▶ [EXERCISE GOAL]:
Leaving out every picture, please repeat exactly the line that contains "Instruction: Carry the" and each line after it through the final line below.

+++

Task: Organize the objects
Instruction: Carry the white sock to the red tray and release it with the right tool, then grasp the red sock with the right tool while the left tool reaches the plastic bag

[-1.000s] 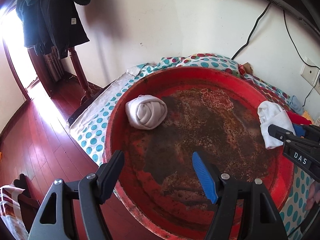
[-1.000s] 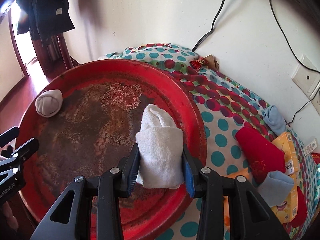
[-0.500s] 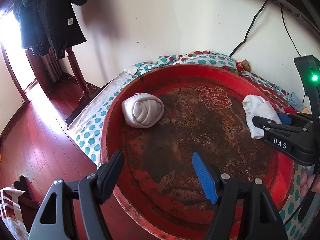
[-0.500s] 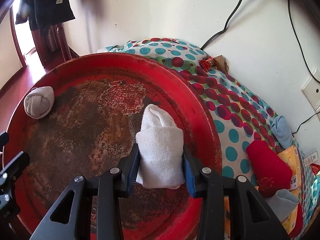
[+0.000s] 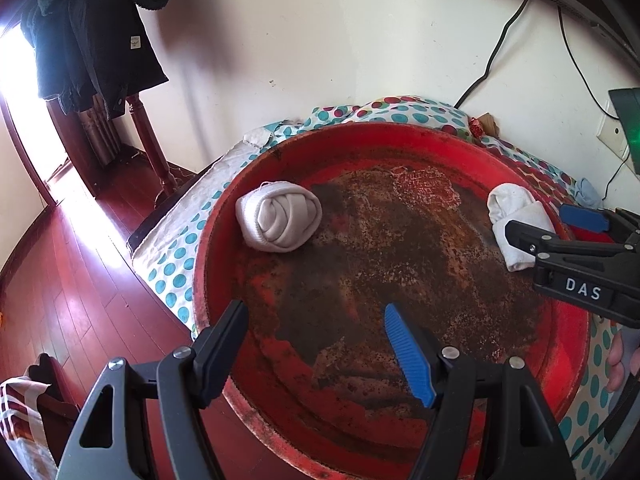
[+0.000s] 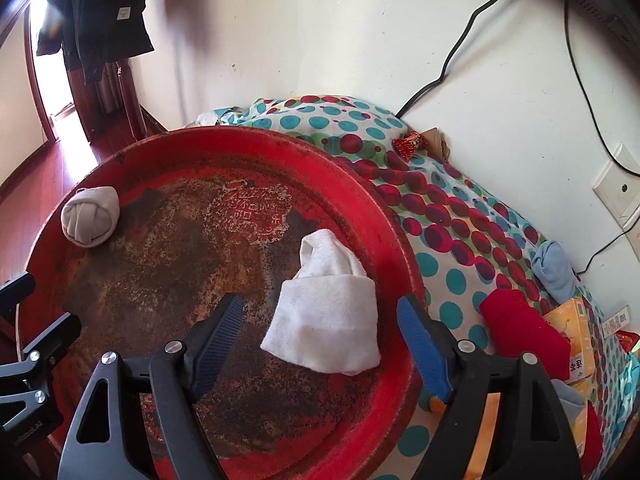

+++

▶ [ANSWER FOR THE TASK]:
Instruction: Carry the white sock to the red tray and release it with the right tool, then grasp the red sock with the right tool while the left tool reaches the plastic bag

[-1.000s] 
[-1.000s] 
[-0.500s] 
[-0.500s] 
[+0.000s] 
[+0.000s] 

No more is needed for this answer.